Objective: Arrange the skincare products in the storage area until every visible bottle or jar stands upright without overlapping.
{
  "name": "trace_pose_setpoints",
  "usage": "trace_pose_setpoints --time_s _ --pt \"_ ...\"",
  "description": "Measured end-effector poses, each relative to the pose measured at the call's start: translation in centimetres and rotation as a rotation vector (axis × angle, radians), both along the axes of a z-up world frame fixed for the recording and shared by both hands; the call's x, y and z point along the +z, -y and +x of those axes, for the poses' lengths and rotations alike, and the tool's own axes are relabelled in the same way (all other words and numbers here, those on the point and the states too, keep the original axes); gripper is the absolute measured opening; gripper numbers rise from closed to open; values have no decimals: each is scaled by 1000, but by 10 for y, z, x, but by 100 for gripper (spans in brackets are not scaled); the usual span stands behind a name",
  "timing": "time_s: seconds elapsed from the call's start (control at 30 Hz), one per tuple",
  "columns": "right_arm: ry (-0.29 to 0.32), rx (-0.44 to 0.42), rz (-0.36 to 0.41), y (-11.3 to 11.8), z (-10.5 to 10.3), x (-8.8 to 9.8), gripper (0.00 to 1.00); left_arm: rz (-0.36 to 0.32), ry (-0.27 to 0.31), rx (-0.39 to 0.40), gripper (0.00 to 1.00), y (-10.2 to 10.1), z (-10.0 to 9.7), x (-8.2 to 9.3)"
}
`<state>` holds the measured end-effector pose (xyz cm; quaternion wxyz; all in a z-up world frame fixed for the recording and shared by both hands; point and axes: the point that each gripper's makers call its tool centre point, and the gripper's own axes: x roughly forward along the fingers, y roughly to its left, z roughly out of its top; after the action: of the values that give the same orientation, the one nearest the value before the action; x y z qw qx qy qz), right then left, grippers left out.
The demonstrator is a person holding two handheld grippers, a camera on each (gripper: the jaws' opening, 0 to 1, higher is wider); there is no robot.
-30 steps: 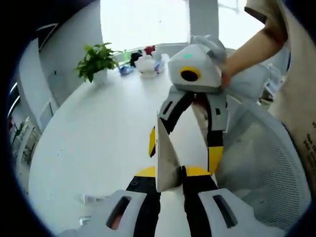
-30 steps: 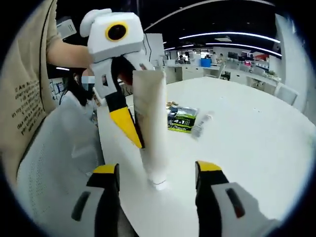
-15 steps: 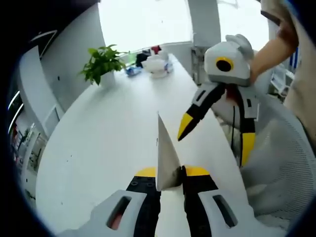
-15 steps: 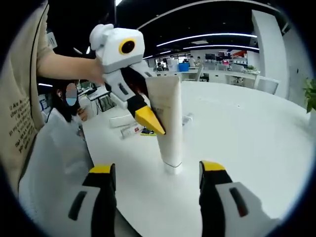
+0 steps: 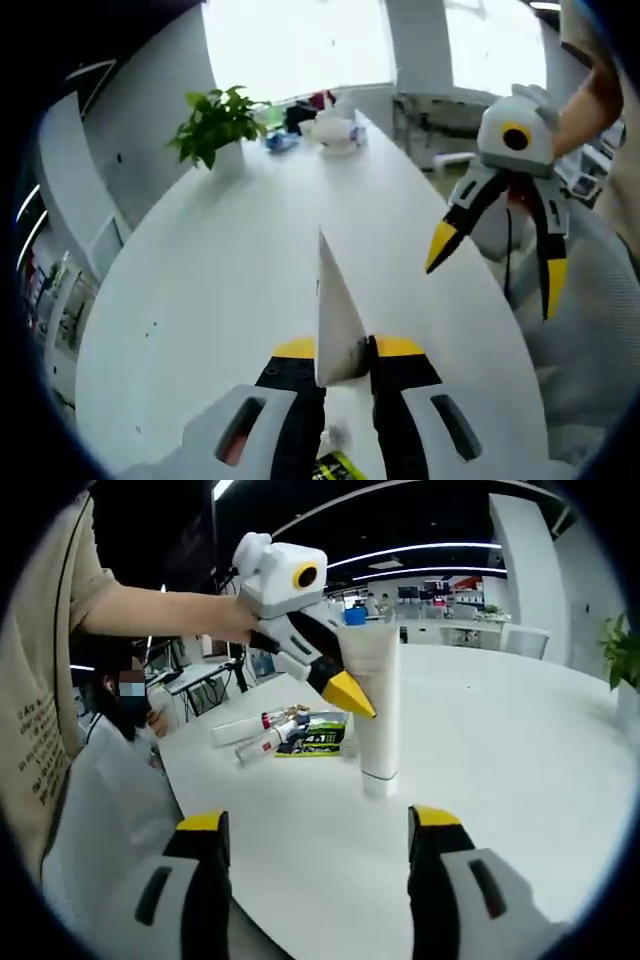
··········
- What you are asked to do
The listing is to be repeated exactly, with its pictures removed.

- Solution for this problem
Objective: Arrange the skincare products in the storage area until every visible bottle or jar stands upright without overlapping.
{
  "name": "trace_pose_setpoints",
  "usage": "trace_pose_setpoints --time_s _ --pt \"_ ...\"",
  "description": "Measured end-effector poses, each relative to the pose measured at the call's start: translation in centimetres and rotation as a rotation vector (axis × angle, radians), both along the axes of a z-up world frame fixed for the recording and shared by both hands; the call's x, y and z point along the +z, -y and +x of those axes, for the poses' lengths and rotations alike, and the tool's own axes are relabelled in the same way (all other words and numbers here, those on the point and the states too, keep the original axes); gripper is the absolute measured opening; gripper numbers rise from closed to open; values have no decimals: each is scaled by 1000, but by 10 for y, z, x, but by 100 for gripper (spans in brackets are not scaled); the usual span stands behind a name",
  "timing": "time_s: seconds elapsed from the call's start (control at 30 Hz), one per tuple",
  "columns": "right_arm: ry (-0.29 to 0.32), rx (-0.44 to 0.42), rz (-0.36 to 0.41), y (-11.3 to 11.8), z (-10.5 to 10.3), x (-8.8 to 9.8), gripper (0.00 to 1.00); left_arm: rz (-0.36 to 0.32), ry (-0.27 to 0.31), rx (-0.39 to 0.40), gripper (0.00 to 1.00), y (-10.2 to 10.1), z (-10.0 to 9.7), x (-8.2 to 9.3)"
}
`<state>` holds the measured end-effector pose (xyz cm; quaternion wxyz; all in a z-up world frame fixed for the recording and shared by both hands; point and axes: the point that each gripper's makers call its tool centre point, and the gripper's own axes: x roughly forward along the fingers, y roughly to its left, z roughly out of its top; after the action: of the values that give the same orientation, the one nearest the value before the action; x y z qw qx qy qz), right then left, grippers left out.
The demonstrator is a person holding two handheld grippers, a camera on each (gripper: the jaws' opening, 0 to 1, higher is wider); there is no robot.
-30 steps: 
-30 steps: 
-15 steps: 
-15 steps: 
+0 steps: 

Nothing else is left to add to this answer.